World War II in Colour (2009) (TV)

This is a streaming TV documentary series on World War II, with, as the title suggested, colorized video and images from WWII. The colorization is not what drew me to this. Instead, I’m watching this just to get an overview of WWII. This thread will be a repository for my notes and thoughts on what I’m learning. As a general point, I’m watching the series through with the present in mind, particularly in Europe. Also, my notes are based on memory, so take them with a grain of salt, as I may not have remembered all the details accurately.

Episodes 1-4

  • Germany and Italy invade other countries, while Britain and France do nothing. Japan invades China, and the League of Nations proves ineffective.

    Takeaway: invading another country is a really big deal. My sense is that there aren’t many situations where ignoring this would be OK. Had Britain, France, the Soviet Union, and the U.S. responded more forcefully earlier it may have prevented WWII, or at least prevented those countries from gaining so much power.

  • New technology and new ways of conducting warfare were critical. For example, the Nazis had faster tanks, and used them differently. Instead of backing up infantry, I think they were used in groups that spearheaded an attack, often moving ahead of the infantry, penetrating deeply into another country. (I believe this was the core of the blitzkreig concept.)

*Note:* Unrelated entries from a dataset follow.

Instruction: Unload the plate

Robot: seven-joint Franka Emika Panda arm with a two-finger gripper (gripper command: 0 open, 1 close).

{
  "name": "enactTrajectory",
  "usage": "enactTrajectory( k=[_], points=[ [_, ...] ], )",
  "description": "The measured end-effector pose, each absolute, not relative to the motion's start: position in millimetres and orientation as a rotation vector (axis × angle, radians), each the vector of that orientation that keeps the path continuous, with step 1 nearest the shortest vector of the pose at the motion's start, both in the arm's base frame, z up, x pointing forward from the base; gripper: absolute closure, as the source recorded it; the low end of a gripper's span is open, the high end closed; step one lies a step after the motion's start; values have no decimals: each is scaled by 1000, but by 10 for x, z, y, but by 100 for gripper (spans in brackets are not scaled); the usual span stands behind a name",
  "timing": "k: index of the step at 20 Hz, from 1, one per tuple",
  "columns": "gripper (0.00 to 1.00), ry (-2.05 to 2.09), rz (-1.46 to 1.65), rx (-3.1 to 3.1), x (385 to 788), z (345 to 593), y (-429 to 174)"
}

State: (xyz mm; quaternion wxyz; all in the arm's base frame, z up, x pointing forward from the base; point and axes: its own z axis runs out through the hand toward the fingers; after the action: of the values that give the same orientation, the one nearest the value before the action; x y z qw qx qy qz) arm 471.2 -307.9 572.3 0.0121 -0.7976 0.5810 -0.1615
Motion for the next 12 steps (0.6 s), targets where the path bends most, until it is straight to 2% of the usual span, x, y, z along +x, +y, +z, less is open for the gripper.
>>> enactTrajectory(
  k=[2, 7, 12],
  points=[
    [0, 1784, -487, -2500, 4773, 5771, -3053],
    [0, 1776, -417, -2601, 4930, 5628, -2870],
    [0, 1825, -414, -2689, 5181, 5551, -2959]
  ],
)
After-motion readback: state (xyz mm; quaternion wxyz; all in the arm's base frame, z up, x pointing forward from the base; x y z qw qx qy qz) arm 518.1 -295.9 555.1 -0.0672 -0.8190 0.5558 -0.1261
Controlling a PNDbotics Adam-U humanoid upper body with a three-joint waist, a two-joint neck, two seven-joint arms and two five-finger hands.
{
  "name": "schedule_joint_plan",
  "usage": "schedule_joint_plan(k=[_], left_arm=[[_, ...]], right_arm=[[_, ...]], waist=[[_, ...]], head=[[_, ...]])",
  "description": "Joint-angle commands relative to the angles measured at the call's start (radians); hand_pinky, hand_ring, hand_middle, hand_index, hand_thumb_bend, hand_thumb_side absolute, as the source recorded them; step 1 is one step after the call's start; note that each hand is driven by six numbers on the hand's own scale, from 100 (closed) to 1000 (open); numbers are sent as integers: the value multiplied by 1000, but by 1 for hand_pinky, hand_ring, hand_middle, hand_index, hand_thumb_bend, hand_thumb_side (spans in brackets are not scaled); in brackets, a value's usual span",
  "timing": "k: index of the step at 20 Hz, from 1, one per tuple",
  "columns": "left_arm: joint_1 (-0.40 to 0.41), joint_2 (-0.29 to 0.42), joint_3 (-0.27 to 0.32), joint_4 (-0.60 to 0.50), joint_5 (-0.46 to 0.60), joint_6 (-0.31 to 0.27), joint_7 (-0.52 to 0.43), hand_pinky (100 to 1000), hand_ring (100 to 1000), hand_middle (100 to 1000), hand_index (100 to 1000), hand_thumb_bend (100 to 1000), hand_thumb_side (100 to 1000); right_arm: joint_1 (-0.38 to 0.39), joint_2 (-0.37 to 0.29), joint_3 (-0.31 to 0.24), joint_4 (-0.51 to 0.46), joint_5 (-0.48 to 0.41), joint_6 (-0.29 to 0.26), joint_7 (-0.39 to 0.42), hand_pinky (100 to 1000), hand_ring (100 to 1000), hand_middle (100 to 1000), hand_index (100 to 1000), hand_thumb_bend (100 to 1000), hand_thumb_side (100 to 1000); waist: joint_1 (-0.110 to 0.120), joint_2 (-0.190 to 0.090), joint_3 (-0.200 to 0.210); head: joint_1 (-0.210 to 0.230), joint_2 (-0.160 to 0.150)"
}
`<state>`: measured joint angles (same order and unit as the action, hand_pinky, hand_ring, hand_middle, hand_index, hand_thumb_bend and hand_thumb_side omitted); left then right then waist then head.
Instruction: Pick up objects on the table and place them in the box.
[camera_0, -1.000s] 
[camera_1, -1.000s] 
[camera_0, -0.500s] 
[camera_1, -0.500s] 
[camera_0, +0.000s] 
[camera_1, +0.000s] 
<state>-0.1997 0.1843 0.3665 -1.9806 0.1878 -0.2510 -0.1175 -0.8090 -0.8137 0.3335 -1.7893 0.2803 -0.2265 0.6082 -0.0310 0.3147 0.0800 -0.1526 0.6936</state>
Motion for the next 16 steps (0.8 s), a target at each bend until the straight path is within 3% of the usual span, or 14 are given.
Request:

    Takeaway: Innovation strategies and tactics and new technology can really throw off an opponent. (Radar was also relatively new, and the British used this to great effect in the air war against the Nazis. Germany underestimated the importance of this new technology.) This may be obvious, but I would point out that governments need to be keenly aware if there are novel technologies, tactics, and strategies being used and how this may require one to shed older ways of thinking about tech, tactics, and strategy. For example, right now, I think the internet and social media open up different ways of using information warfare, and I don’t get the sense that our government or military fully appreciate this.